PROBLEM TO SOLVE
Make an exact copy of the listing underneath, skipping each picture.

= Beginning of Section =

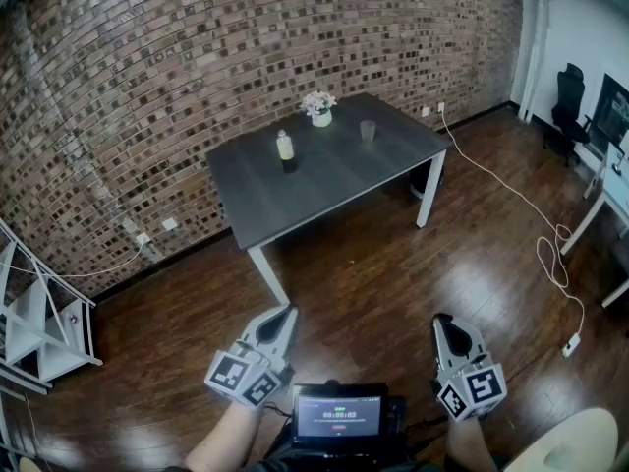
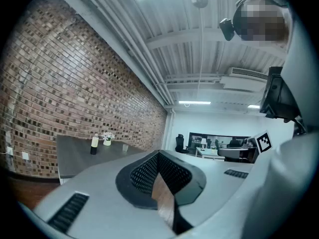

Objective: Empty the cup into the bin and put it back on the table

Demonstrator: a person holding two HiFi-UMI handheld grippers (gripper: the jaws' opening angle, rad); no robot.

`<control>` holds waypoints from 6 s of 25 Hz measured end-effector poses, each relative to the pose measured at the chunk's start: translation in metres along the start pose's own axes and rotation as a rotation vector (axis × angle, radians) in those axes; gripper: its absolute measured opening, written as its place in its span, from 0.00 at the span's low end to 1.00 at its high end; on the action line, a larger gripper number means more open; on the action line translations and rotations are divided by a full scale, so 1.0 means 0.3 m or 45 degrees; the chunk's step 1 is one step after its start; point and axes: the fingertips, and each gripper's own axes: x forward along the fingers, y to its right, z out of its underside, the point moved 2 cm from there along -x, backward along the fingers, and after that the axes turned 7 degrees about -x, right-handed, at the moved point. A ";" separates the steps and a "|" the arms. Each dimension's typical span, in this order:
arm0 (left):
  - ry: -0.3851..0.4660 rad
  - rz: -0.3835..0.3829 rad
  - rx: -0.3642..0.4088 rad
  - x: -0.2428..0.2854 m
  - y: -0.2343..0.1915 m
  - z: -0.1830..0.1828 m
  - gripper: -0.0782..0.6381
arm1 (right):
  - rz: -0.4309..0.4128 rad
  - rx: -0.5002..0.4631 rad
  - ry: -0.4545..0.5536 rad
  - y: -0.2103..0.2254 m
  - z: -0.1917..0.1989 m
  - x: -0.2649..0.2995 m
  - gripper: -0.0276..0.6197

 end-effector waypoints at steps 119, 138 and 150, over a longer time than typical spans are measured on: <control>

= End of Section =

EXERCISE ANSWER
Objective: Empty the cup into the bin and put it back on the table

Demonstrator: a person holding two HiFi-UMI handheld grippers (gripper: the jaws' opening angle, rad); no robot.

`<control>` holds waypoints from 6 s of 25 Hz measured end-effector poses, each relative to the pose measured at the chunk's start: translation in metres along the start pose's own axes and rotation as a rotation vector (axis × angle, radians) in those axes; gripper: its absolute measured opening, written as its place in its span, from 0.00 at the span's low end to 1.00 at its high end; on the action line, a larger gripper number means more open; on the action line translations and rotations are divided by a full scale, so 1.0 means 0.3 m or 45 degrees; the chunk's step 1 is one step after its start; point and axes: the fingertips, and each gripper's own axes: x forward along the fingers, y to its right, z out of its underside, the point moved 2 cm from there along -x, backward along the fingers, and after that the axes turned 7 degrees about -x, right-handed, at the moved point. A ";" separates the steps and a "|" the arms. Each dimension's typical span, in this order:
arm0 (left):
  - ry: -0.3851..0.4660 rad
  - rz: -0.3835..0.3829 rad
  - rx: -0.3642..0.4088 rad
  - x: -0.2428..0.2854 m
  - y: -0.2343..0.1915 m
  - z: -0.1830..0.1828 m
  - gripper: -0.0782..0.6381
arm1 (right):
  - rz: -0.4309..0.4128 rad
  - rx: -0.5002..0.4631 rad
  - ry: -0.4545..0.5536 rad
  - y: -0.2103..0.2254 m
  - z: -0.1917..0.1989 m
  - x: -0.2649..0.2995 m
  - gripper: -0.0276..0.6197

 end-effector waypoints at steps 119, 138 and 150, over a longer time than typical spans are measured on: <control>

Output is finished, and nothing else is required.